* TASK REQUIREMENTS
Only one stretch of the listing below is wanted. Give it again exactly, from the line with "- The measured" through the line with "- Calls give".

-- Opening Marker --

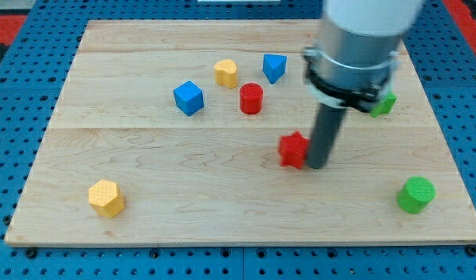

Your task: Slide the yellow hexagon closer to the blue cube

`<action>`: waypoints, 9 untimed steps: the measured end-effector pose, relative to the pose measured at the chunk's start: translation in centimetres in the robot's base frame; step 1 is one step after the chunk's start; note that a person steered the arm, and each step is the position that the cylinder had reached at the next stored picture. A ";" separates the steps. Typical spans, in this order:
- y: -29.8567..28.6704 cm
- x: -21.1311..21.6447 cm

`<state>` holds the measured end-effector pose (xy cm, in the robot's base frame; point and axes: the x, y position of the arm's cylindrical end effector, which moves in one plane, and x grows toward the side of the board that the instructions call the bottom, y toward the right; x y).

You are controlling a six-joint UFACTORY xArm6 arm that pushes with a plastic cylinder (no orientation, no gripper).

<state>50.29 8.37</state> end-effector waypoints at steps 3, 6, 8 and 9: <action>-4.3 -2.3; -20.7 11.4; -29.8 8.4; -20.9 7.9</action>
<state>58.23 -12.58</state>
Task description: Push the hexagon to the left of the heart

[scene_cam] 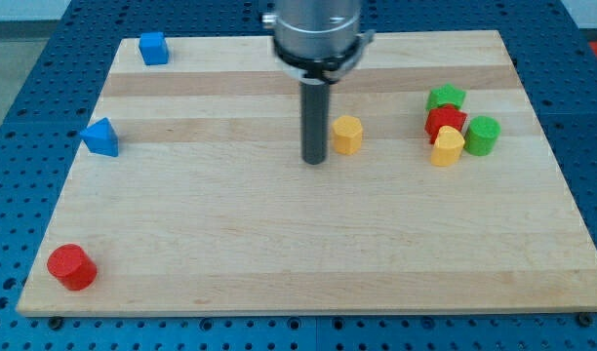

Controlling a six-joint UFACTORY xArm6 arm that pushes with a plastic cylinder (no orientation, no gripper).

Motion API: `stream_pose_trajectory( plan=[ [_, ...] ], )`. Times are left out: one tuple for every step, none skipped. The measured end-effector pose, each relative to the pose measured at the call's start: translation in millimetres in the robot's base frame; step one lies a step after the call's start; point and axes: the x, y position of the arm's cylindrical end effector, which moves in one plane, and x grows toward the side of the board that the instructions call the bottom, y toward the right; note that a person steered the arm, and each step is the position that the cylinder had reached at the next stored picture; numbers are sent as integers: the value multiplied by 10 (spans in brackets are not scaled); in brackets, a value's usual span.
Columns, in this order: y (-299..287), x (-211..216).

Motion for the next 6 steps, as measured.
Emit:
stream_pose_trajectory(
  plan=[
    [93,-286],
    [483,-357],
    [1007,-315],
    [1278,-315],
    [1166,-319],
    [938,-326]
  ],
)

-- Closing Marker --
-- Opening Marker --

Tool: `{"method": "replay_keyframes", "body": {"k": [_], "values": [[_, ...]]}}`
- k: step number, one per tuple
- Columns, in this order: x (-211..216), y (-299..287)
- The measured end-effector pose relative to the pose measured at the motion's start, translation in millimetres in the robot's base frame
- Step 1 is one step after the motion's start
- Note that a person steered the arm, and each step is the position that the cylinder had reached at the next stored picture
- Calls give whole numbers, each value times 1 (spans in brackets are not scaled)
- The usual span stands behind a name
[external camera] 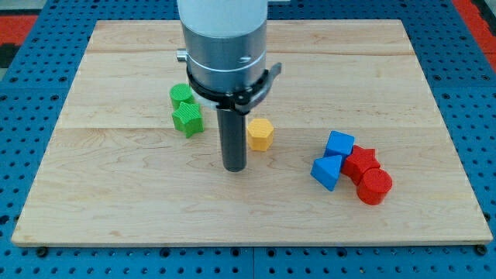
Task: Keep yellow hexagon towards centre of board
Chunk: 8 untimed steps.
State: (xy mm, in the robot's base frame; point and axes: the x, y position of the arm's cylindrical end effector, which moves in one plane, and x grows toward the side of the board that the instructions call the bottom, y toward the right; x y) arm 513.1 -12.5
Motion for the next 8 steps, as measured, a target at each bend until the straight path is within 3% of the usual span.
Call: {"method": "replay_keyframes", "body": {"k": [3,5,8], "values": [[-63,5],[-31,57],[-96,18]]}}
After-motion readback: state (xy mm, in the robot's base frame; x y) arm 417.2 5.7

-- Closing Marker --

* ANSWER SPACE
- The measured end-effector pose relative to the pose measured at the motion's start, translation in millimetres in the robot's base frame
- Step 1 is one step after the motion's start
- Note that a person steered the arm, and each step is the position that the cylinder had reached at the next stored picture
- Calls give whole numbers, each value times 1 (spans in brackets are not scaled)

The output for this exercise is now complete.